As a Christian I live in a sort of mild and peaceable rebellion against all the would-be tyrants in this world, and it’s often seemed to me that one of the most useful things an older person “told” me about the teenage years was the fictional paradox set up for a fictional character in a whimsical science fiction story my not-yet-pen-friend Suzette Haden Elgin wrote, around the time I moved out on my own: “And if you stand against him, there will be great trouble. And if you do not stand against him, there will be great trouble. And no matter what happens, it will be a long, hard time.” Adolescent hormone surges would produce teen angst even if these conflicting sets of rules didn’t. Buckle your harnesses tight, Nephews, and brace for a bone-rattling ride.

All adults really have to tell teenagers, although we might be more specific in a one-to-one conversation, is: as long as you don’t cause any births or deaths, you can probably survive the rest of the mistakes you will inevitably make.

It seems to me, at age fifty, that humans would be better off if all of us made it a rule to abstain from trying to compel or force or obligate anybody to do anything. If, apart from defending our own lives and families, we just left other people free to do whatever they jollywell felt like doing, and, if we didn’t like what they were doing, we just walked away. (In cyberspace that’s easy to do, which is why a lot of us are here in cyberspace.) If, apart from enforcing house rules for our own homes and performance standards for students and employees, we admitted that the last thing a reasonable adult could want would be for anyone to “be obedient” to us. Why add the moral burden of miseducating them to our existing load?

Adults and some teenagers—probably not all—can share the snarky humor in Screwtape’s advice about tempting the young man to mistreat his mother in The Screwtape Letters; that’s one bit of Christian counsel I remember as helpful—when I was sixteen. (I don’t know that it would have been of any use when I was thirteen.) For that matter, whether people believe in literal devils or not, all Christians should understand that the Evil Principle gains ground when Christians waste their energy on quarrels with one another. Teenagers should even be starting to feel some empathy for adults, some preference not to inflict pain.

This leaves Falling Off Cloud Nine as a good book for the parent, teacher, or supervisor of teenagers. Try reading it seriously, as if its advice were meant for us adults, at our stage(s) of life. At least it should remind anyone over age 25 of what teenagers have to contend with. For that purpose, at least, I can wholeheartedly recommend this book.

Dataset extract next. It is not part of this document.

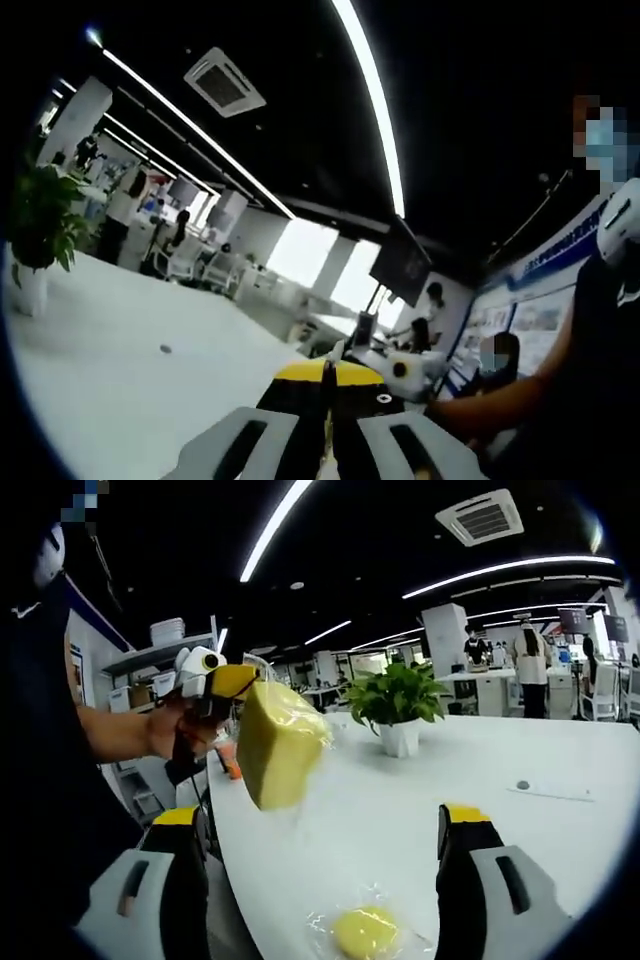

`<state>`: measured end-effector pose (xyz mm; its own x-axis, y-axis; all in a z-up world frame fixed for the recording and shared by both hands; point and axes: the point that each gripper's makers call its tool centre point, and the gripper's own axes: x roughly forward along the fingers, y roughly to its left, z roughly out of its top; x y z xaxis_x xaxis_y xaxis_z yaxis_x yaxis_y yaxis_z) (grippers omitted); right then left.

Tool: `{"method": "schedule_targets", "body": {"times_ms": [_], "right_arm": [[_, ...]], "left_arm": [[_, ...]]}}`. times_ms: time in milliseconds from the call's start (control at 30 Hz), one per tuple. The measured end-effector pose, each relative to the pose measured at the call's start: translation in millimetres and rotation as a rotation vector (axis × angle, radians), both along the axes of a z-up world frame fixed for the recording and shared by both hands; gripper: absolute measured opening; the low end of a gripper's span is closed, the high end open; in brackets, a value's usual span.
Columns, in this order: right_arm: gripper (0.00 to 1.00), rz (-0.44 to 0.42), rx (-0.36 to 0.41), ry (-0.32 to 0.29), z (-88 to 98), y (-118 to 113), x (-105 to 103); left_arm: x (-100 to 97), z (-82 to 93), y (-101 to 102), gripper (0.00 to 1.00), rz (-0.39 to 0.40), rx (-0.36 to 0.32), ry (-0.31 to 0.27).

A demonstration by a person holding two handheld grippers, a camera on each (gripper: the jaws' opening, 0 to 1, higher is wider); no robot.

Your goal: Compare the silicone blocks by pressing each to a similar depth, holding the contact briefly, and releasing to observe deformation and rebound differences across the visible hardness samples.

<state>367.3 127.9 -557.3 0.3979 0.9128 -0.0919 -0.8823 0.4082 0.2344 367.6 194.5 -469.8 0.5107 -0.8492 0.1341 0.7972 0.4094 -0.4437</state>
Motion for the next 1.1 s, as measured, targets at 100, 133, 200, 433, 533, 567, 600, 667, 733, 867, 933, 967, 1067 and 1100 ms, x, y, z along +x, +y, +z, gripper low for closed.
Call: {"method": "schedule_targets", "body": {"times_ms": [100, 133, 200, 433, 533, 567, 600, 667, 733, 867, 933, 967, 1067, 1100], "right_arm": [[0.83, 0.045, 0.049, 0.001, 13.2, 8, -1], [0.83, 0.078, 0.05, -0.014, 15.8, 13, -5], [0.82, 0.1, 0.035, -0.023, 15.2, 19, -7], [0.72, 0.152, 0.049, -0.017, 15.3, 27, -13], [0.67, 0.176, 0.076, 0.002, 15.6, 31, -17], [0.66, 0.181, 0.077, 0.007, 14.5, 33, -18], [0.64, 0.187, 0.079, 0.008, 13.9, 34, -19], [0.6, 0.206, 0.088, 0.016, 11.6, 37, -22], [0.56, 0.21, 0.11, 0.029, 10.5, 38, -23], [0.52, 0.205, 0.154, 0.035, 15.7, 41, -23], [0.46, 0.21, 0.163, 0.035, 16.9, 42, -23], [0.43, 0.213, 0.163, 0.031, 16.6, 43, -23], [0.36, 0.22, 0.161, 0.032, 16.2, 46, -24], [0.34, 0.222, 0.158, 0.032, 15.9, 46, -25]], "left_arm": [[-4.0, 1.8, -4, 0.0, -0.022, -0.006, -0.001], [-6.6, 2.7, -6, 0.0, -0.038, -0.014, 0.002], [-9.8, 3.2, -9, 0.0, -0.059, -0.016, -0.002], [-16.3, 6.0, -16, 0.0, -0.082, -0.022, -0.002], [-17.1, 6.9, -16, 0.0, -0.083, -0.026, -0.005], [-17.7, 6.7, -16, 0.0, -0.083, -0.027, -0.005], [-17.9, 6.6, -16, 0.0, -0.083, -0.028, -0.006], [-19.2, 5.3, -17, 0.0, -0.084, -0.031, -0.008], [-20.0, 2.7, -18, 0.0, -0.084, -0.033, -0.006], [-21.1, 0.5, -17, 0.0, -0.086, -0.068, 0.013], [-21.0, 0.1, -16, 0.0, -0.083, -0.072, 0.017], [-21.2, 0.3, -15, 0.0, -0.083, -0.075, 0.016], [-21.3, 0.4, -13, 0.0, -0.08, -0.085, 0.02], [-20.9, -0.8, -12, 0.0, -0.077, -0.084, 0.021]]}}
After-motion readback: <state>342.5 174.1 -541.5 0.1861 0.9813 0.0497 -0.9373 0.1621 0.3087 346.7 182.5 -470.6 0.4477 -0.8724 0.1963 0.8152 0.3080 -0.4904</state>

Lorraine Peterson no longer needs the dollar she'd get if this were still a Fair Trade Book. You can probably find a better price online than $5 per copy + $5 per package + $1 per online payment. Feel free...though you can also add a copy of this book to a package that contains one or more Fair Trade Books, and pay only the one $5 shipping fee, which may make this site's price more competitive. But I do recommend that adults go back and think long and hard about our traditional advice to Christian teenagers to practice "obedience" as if it were one of the classical Christian virtues rather than merely a discipline. This can so easily become a stumblingblock for any teenager who notices how many conflicting ideas older people demand that s/he obey.